Our materials are designed to last, but at the end of their life, they can be recycled repeatedly both through local recyclers, as well as through our buy-back schemes, so that the plastics are constantly regenerated. We can take back offcuts plus any end-of-life Smile Plastics materials. We re-work them into new panels, closing the loop and ensuring the plastics continue to support a true full-circle ecosystem.
How did you feel the first time you saw the transformation from waste material to product/prototype?
The first time that I saw Adam’s original coffee-panel material made from recycled coffee waste and plastics I felt a sense of wonder and joy. I am hugely excited about unleashing the potential of waste materials in their transformation into characterful decorative surfaces and look forward to launching new products in 2023 that can spark joy in others.
How have people reacted to this project?
We’ve had a fantastic reaction to our new Heron material so far, with lots of interest for use in commercial schemes, including a development in the heart of London that serves as a landmark project for energy-positive, zero-waste housing.

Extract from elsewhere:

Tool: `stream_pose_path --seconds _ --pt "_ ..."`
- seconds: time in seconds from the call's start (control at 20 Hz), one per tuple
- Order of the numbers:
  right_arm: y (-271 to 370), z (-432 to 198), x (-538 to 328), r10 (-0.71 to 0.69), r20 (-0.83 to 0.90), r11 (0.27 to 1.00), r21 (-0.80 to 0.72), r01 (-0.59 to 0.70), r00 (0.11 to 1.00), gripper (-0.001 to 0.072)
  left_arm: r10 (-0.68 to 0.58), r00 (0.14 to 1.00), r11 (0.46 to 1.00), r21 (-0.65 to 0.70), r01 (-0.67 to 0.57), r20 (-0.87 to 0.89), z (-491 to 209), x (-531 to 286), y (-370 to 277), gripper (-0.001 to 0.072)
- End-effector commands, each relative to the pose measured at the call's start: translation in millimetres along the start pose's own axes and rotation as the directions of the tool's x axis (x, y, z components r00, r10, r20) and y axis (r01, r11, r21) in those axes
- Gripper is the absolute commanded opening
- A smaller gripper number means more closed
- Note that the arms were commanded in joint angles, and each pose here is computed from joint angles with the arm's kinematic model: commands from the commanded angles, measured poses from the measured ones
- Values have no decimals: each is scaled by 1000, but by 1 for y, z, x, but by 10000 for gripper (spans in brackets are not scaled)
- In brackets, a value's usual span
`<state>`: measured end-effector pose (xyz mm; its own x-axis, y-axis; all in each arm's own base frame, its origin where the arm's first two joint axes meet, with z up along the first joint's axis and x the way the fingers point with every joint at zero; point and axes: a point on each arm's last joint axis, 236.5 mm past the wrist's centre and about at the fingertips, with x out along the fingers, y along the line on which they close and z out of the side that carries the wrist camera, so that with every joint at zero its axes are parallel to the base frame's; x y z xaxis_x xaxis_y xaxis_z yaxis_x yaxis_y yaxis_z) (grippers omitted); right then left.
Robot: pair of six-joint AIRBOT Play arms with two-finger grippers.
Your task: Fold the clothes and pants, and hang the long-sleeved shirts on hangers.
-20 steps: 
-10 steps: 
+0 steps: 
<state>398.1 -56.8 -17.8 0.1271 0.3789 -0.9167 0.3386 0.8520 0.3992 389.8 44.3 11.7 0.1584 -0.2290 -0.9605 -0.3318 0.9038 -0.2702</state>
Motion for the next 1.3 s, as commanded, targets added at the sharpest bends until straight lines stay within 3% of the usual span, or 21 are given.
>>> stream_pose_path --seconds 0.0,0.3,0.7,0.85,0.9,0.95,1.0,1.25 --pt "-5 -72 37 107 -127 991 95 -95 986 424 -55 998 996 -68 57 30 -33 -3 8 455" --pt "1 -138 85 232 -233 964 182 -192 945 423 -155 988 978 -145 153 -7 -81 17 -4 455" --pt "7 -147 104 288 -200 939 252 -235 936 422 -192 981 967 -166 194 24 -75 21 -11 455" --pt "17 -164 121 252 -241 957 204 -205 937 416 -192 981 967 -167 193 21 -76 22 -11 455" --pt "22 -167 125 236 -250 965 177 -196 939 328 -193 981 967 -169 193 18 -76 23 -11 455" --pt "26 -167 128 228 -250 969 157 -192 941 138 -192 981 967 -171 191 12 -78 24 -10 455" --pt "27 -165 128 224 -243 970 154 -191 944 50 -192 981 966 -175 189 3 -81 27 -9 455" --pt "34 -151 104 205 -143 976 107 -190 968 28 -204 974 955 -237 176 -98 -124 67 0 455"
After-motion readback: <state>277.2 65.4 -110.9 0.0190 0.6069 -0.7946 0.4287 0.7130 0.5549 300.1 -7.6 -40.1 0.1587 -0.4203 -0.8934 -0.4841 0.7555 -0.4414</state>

The subtle color palette and textural effect of the material makes it incredibly versatile for a range of different environments, ranging from retail to hospitality.
How do you feel opinions towards waste as a raw material are changing?
We’re seeing a huge shift in the way customers are approaching us about custom projects. Whereas before, aesthetic details such as color palettes and patterning were guided by client briefs, now, we’re seeing a lot more openness in being led by the attributes of the waste that’s available. This is reassuring as it shows that, just as we do with the natural world, we are willing to work with what’s available instead of contributing to yet more landfill.
What do you think the future holds for waste as a raw material?
The future for waste as a raw material is extremely bright! We’ve recently collaborated with some fantastic brands such as MONC eyewear – a sustainably conscious retail concept that’s garnering a lot of attention in the industry awards – to produce materials that are as functional as they are beautiful, and all from waste. And this is but one of many projects that has prioritized the use of repurposed waste or naturally abundant materials in its design. Elsewhere, we’re seeing larger manufacturers launch buy-back schemes to ensure potential waste is captured and reused before it enters unhealthy streams. Here at Smile Plastics, a sustained increase in demand has led to us securing larger factory premises to allow us to offer more scale and choice for our customers from 2023 onwards. Watch this space!